## ASSIGNED TASK
Quote from the first line below through the line that contains "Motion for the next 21", both included, and leave the pictures out.

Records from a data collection
────────────────
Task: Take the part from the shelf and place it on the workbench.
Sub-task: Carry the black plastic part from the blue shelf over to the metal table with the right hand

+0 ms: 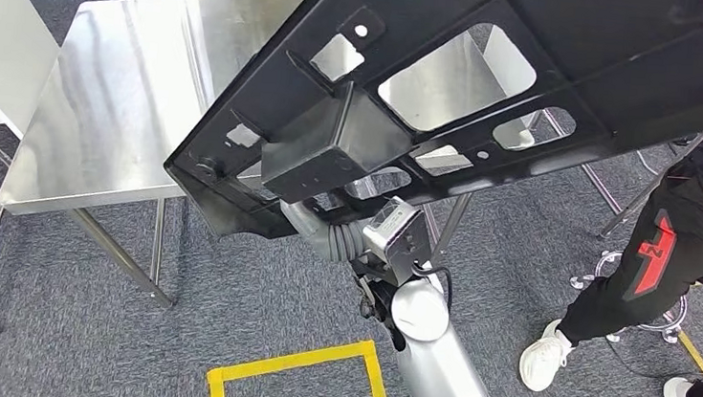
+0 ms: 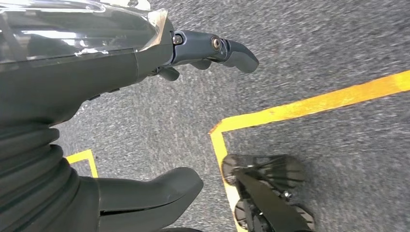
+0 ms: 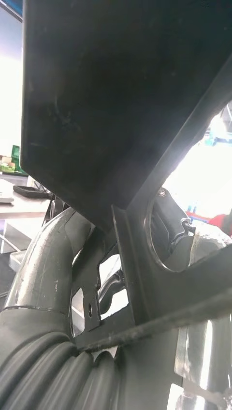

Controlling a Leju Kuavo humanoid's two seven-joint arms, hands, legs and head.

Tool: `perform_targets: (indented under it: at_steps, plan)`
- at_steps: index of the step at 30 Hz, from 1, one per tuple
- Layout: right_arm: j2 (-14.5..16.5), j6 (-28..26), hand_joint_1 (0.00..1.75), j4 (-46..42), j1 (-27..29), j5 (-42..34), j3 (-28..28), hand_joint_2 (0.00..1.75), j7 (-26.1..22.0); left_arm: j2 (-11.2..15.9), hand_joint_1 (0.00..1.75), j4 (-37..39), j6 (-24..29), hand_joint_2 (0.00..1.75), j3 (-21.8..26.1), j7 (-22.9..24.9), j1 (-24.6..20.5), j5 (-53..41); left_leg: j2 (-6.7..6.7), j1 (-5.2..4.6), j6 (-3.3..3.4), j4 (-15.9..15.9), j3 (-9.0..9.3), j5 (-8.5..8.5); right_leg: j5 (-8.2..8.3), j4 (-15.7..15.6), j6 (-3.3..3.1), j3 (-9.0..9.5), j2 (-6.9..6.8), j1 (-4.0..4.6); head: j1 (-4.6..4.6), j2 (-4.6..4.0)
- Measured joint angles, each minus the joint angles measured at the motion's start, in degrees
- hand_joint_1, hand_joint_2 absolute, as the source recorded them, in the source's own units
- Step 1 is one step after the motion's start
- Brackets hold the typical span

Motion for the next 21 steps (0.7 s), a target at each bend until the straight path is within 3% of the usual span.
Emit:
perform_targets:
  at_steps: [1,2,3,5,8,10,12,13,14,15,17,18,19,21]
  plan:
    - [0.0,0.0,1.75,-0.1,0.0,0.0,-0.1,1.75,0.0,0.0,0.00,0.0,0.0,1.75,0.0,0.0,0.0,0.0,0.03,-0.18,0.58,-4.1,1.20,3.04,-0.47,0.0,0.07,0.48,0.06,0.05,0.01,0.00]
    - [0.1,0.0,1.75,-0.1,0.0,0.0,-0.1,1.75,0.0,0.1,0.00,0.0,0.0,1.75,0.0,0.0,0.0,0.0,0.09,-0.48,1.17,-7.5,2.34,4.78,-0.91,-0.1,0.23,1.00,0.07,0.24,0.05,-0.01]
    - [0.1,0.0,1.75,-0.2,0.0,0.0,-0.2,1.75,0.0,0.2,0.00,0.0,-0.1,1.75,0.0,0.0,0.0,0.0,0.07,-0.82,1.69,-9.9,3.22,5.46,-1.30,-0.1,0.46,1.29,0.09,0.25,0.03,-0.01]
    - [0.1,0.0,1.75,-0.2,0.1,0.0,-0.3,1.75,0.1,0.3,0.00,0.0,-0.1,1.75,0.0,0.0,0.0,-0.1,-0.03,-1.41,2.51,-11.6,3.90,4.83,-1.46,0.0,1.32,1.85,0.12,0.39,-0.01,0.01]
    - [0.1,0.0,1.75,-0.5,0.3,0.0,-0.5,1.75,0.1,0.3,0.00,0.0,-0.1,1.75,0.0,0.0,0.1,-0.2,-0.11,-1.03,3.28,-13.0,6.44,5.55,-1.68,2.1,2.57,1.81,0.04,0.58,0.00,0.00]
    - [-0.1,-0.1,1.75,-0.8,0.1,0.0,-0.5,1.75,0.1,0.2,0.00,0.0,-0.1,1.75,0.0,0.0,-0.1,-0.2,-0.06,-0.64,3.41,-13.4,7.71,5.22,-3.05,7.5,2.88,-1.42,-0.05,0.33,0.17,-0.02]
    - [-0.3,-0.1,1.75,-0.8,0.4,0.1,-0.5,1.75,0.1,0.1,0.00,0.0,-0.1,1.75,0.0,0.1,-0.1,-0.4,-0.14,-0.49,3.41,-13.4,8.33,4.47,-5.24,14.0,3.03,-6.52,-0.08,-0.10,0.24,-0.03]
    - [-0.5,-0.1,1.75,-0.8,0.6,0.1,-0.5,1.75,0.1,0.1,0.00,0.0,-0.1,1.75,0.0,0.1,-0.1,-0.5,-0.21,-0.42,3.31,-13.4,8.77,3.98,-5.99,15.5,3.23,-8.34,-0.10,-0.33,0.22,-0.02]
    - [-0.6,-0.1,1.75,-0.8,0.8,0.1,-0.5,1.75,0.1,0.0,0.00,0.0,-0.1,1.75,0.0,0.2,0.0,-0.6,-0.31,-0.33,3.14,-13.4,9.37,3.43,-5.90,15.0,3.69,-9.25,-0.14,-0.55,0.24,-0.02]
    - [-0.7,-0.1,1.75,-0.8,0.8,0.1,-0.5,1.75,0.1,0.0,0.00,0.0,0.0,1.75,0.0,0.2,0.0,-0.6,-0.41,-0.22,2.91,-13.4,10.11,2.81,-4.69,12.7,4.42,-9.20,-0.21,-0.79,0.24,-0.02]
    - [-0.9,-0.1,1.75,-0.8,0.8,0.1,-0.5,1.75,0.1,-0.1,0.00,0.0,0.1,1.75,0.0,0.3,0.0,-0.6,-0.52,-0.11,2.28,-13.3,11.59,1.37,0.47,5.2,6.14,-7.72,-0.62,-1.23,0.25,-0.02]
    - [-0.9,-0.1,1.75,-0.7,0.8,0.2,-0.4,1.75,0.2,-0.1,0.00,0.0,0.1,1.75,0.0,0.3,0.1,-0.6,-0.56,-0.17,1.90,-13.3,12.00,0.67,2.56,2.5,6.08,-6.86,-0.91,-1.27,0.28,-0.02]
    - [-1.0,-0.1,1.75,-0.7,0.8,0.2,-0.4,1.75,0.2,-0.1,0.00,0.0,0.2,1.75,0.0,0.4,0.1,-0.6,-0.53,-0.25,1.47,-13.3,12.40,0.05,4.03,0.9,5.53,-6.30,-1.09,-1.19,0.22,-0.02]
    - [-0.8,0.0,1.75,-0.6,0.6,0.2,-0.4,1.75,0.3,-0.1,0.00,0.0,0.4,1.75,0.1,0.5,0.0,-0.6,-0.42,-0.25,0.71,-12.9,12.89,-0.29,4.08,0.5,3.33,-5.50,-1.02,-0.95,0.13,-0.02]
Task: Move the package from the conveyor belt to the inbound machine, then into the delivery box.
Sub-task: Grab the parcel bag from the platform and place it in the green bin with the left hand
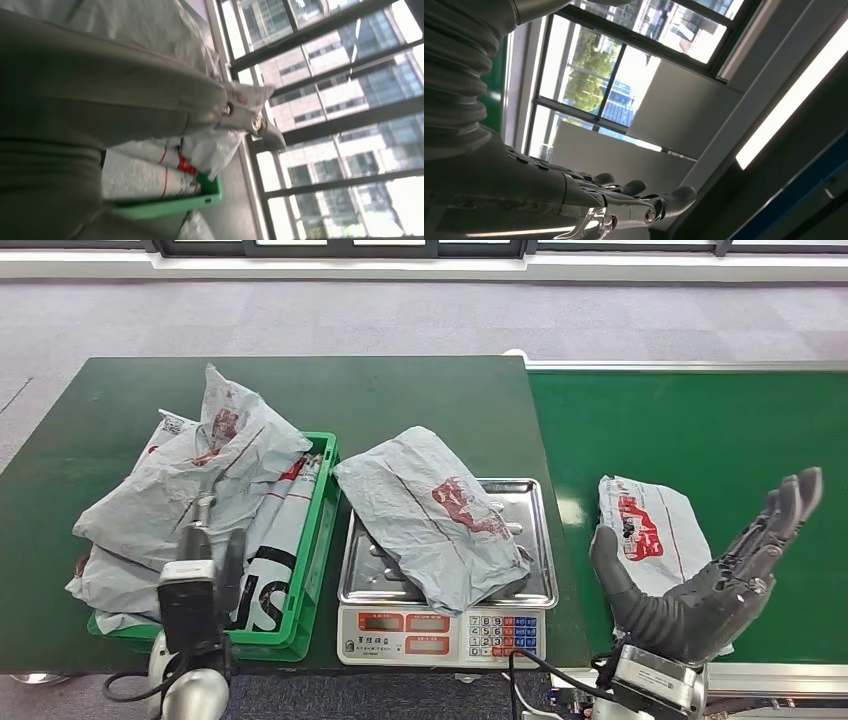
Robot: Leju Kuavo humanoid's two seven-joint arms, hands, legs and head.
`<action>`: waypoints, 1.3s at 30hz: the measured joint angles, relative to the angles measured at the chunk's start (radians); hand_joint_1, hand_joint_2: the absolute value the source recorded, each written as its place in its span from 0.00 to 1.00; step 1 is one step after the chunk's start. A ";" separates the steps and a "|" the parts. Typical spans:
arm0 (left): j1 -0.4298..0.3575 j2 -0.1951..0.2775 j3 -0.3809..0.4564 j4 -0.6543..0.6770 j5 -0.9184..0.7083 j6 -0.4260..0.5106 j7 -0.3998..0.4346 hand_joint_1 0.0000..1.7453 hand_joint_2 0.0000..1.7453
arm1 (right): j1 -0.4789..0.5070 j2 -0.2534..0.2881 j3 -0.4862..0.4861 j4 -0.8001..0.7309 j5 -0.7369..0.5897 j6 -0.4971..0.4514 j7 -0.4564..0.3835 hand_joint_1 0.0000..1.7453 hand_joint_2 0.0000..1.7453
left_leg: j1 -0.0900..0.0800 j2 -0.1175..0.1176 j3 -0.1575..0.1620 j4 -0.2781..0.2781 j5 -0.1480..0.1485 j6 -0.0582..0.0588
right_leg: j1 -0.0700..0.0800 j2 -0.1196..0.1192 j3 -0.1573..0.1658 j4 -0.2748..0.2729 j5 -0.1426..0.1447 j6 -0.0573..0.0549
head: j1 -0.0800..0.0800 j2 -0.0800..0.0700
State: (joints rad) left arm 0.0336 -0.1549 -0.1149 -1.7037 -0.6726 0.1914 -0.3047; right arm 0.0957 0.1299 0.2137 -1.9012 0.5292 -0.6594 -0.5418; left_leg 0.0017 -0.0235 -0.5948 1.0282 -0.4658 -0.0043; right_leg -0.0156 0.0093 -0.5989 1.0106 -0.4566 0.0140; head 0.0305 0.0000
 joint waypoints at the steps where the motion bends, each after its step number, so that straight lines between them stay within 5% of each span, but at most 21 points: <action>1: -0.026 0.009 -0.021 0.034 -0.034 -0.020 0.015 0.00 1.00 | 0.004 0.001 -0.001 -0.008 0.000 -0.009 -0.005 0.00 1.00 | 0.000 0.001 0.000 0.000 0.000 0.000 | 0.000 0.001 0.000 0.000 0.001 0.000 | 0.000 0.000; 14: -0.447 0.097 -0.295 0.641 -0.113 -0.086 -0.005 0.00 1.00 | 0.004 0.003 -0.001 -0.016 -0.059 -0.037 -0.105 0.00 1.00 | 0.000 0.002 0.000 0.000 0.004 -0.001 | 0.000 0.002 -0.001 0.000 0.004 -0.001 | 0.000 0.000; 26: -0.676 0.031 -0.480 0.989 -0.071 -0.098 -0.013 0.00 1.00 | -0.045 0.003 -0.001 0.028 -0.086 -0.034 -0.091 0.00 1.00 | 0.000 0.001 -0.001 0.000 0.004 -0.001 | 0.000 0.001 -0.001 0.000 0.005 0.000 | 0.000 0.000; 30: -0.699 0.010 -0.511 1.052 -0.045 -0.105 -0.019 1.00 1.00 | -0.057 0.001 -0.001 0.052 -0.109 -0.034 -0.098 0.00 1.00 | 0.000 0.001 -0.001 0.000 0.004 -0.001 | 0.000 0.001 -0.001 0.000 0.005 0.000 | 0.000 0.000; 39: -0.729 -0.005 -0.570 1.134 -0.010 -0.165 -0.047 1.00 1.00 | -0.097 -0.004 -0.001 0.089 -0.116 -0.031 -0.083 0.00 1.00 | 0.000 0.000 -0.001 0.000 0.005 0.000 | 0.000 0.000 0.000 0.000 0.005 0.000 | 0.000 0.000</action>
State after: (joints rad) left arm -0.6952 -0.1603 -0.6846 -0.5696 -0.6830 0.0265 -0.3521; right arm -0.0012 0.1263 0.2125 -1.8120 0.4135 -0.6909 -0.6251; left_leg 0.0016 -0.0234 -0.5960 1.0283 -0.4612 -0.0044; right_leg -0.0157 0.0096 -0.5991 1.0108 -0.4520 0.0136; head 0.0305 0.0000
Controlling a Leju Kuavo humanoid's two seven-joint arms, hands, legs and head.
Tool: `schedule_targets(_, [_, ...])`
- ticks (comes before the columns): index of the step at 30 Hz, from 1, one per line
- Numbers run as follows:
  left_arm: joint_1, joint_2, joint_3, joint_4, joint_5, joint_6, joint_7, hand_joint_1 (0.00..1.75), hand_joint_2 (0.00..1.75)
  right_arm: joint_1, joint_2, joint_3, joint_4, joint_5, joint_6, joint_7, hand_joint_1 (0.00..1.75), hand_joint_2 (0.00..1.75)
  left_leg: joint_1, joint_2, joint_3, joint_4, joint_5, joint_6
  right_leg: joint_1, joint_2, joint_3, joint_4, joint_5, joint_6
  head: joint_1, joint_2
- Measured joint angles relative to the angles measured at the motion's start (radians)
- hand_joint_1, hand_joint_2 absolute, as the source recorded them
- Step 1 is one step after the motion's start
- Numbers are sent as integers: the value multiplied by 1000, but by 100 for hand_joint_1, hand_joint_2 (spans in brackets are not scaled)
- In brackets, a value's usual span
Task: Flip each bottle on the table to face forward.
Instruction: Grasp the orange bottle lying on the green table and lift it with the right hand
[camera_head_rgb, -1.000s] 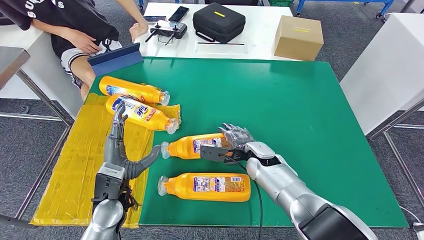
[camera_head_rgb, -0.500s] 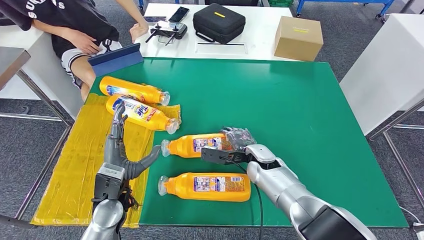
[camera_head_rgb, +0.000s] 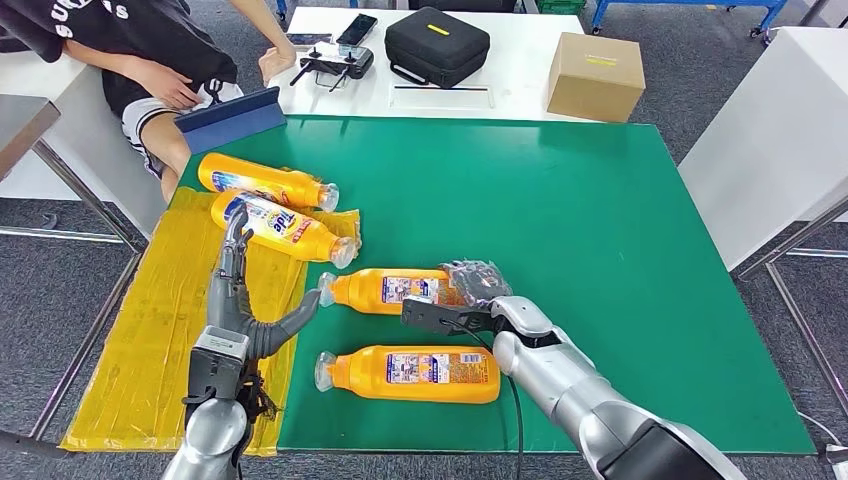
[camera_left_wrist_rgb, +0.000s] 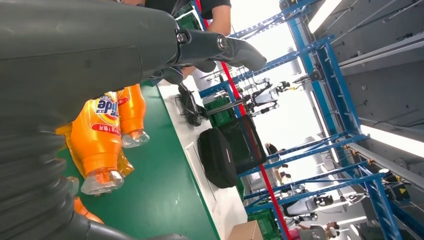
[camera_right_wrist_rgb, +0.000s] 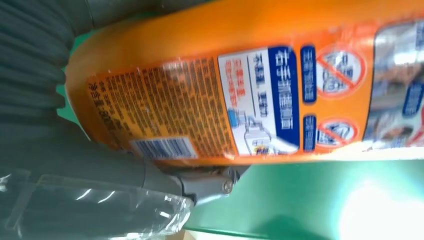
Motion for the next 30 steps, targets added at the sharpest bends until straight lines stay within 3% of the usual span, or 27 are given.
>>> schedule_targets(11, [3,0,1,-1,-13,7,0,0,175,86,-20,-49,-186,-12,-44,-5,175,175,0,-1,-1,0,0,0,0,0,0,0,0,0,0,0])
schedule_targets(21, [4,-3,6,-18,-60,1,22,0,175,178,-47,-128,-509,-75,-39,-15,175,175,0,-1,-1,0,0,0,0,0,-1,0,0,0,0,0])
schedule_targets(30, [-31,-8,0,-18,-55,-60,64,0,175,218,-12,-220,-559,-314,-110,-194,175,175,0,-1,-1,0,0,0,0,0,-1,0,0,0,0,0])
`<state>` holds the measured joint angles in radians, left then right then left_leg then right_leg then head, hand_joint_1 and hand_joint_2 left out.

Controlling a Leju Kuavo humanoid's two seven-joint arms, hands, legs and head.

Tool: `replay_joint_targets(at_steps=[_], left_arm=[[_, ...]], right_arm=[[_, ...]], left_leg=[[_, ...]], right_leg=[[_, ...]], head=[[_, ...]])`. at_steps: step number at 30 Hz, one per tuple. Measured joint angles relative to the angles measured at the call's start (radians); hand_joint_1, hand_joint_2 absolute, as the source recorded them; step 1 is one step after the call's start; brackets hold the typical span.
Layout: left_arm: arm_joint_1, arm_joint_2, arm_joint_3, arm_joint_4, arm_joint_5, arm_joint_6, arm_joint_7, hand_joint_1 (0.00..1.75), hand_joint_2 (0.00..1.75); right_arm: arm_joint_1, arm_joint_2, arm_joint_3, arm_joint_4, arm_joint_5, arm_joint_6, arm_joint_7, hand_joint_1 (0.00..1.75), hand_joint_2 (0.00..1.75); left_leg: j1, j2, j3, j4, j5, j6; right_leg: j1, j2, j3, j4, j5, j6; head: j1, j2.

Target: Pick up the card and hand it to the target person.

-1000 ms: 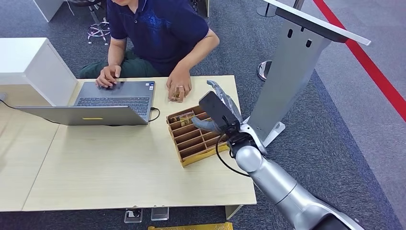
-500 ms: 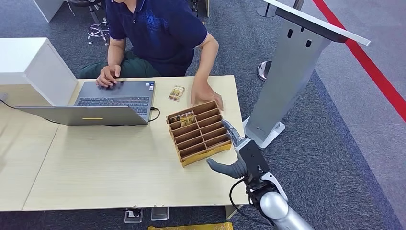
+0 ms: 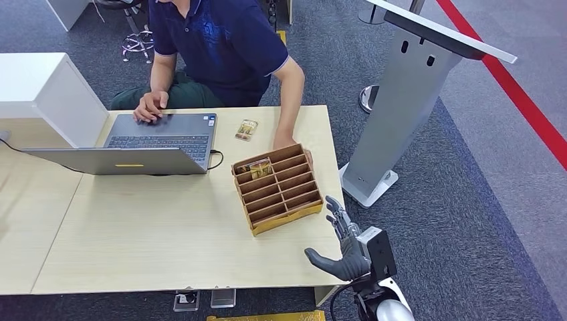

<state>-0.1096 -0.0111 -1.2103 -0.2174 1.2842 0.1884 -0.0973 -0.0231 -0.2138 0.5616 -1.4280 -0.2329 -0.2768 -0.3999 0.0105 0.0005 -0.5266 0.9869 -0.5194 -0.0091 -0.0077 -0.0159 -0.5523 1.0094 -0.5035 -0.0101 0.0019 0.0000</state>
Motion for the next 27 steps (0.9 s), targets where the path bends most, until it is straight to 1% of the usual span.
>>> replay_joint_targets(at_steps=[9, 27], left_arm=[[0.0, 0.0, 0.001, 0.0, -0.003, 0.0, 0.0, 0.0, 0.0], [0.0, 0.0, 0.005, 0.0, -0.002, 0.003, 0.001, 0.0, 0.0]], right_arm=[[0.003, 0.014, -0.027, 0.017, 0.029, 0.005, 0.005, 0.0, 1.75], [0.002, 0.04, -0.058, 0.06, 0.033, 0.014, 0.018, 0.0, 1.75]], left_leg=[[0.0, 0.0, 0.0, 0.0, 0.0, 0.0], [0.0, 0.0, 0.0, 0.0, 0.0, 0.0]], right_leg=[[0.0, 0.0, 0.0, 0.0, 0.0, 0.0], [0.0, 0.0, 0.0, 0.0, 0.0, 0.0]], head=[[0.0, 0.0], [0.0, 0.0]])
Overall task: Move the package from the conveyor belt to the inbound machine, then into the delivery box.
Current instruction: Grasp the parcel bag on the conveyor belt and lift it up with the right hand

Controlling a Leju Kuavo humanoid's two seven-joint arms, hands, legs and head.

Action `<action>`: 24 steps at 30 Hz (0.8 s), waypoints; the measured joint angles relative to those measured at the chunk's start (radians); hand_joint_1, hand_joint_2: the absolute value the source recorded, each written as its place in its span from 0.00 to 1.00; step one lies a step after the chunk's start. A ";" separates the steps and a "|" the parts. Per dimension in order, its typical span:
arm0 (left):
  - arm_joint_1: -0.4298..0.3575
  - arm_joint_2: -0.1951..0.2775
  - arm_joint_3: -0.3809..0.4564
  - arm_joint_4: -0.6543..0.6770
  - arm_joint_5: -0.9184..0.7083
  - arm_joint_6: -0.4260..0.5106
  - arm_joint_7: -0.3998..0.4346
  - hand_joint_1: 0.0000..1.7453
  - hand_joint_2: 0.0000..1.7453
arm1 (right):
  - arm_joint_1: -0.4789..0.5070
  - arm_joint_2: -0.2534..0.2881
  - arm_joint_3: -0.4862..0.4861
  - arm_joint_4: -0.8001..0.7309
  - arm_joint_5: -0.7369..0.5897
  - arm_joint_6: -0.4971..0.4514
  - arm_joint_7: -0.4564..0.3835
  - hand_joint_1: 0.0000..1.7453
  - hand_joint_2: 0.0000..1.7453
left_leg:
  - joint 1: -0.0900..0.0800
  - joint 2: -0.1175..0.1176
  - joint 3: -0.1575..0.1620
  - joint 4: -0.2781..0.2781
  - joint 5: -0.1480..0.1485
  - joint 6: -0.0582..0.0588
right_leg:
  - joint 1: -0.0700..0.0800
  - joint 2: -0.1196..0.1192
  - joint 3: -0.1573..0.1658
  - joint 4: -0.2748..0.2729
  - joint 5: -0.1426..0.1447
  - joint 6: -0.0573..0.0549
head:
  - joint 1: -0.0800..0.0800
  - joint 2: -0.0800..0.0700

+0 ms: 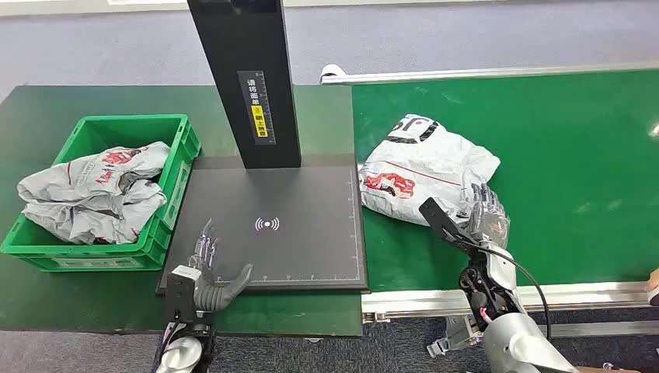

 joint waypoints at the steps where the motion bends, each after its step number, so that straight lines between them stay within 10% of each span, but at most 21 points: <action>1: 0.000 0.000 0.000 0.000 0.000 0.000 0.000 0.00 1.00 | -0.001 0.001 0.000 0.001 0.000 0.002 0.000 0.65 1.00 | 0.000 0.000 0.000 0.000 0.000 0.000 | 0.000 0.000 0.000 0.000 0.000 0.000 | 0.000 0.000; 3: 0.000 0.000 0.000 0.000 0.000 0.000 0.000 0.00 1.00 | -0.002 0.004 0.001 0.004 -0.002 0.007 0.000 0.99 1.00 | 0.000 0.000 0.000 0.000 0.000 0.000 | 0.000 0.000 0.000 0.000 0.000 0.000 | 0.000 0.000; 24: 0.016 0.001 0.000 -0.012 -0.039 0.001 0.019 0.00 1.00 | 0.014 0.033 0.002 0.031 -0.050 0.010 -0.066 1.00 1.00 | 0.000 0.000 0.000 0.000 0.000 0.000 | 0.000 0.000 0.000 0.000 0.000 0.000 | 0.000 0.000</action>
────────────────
## ANSWER SPACE
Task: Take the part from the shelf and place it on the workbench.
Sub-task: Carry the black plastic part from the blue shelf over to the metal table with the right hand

+0 ms: 
+0 ms: 
+0 ms: 

Controlling a Leju Kuavo humanoid's two seven-joint arms, hands, legs and head.

Tool: `perform_targets: (indented under it: at_steps, plan)`
- at_steps: index of the step at 30 Hz, from 1, one per tuple
- Layout: right_arm: j2 (-14.5..16.5), j6 (-28..26), hand_joint_1 (0.00..1.75), j4 (-46..42), j1 (-27..29), j5 (-42..34), j3 (-28..28), hand_joint_2 (0.00..1.75), j7 (-26.1..22.0); left_arm: j2 (-11.2..15.9), hand_joint_1 (0.00..1.75), j4 (-37..39), j6 (-24..29), hand_joint_2 (0.00..1.75), j3 (-21.8..26.1), j7 (-22.9..24.9), j1 (-24.6..20.5), j5 (-53..41); left_leg: j2 (-6.7..6.7), j1 (-5.2..4.6), j6 (-3.3..3.4), j4 (-15.9..15.9), j3 (-9.0..9.3), j5 (-8.5..8.5); right_leg: j5 (-8.2..8.3), j4 (-15.7..15.6), j6 (-3.3..3.1), j3 (-9.0..9.5), j2 (-6.9..6.8), j1 (-4.0..4.6); head: j1 (-4.6..4.6), j2 (-4.6..4.0)
- Measured joint angles, each minus the joint angles measured at the motion's start, in degrees
- hand_joint_1, hand_joint_2 absolute, as the source recorded them, in the source's own units
- Step 1 is one step after the motion's start
- Brackets hold the typical span

Motion for the next 21 steps (0.7 s), a target at each bend until the straight path is within 3% of the usual span.

This answer is complete.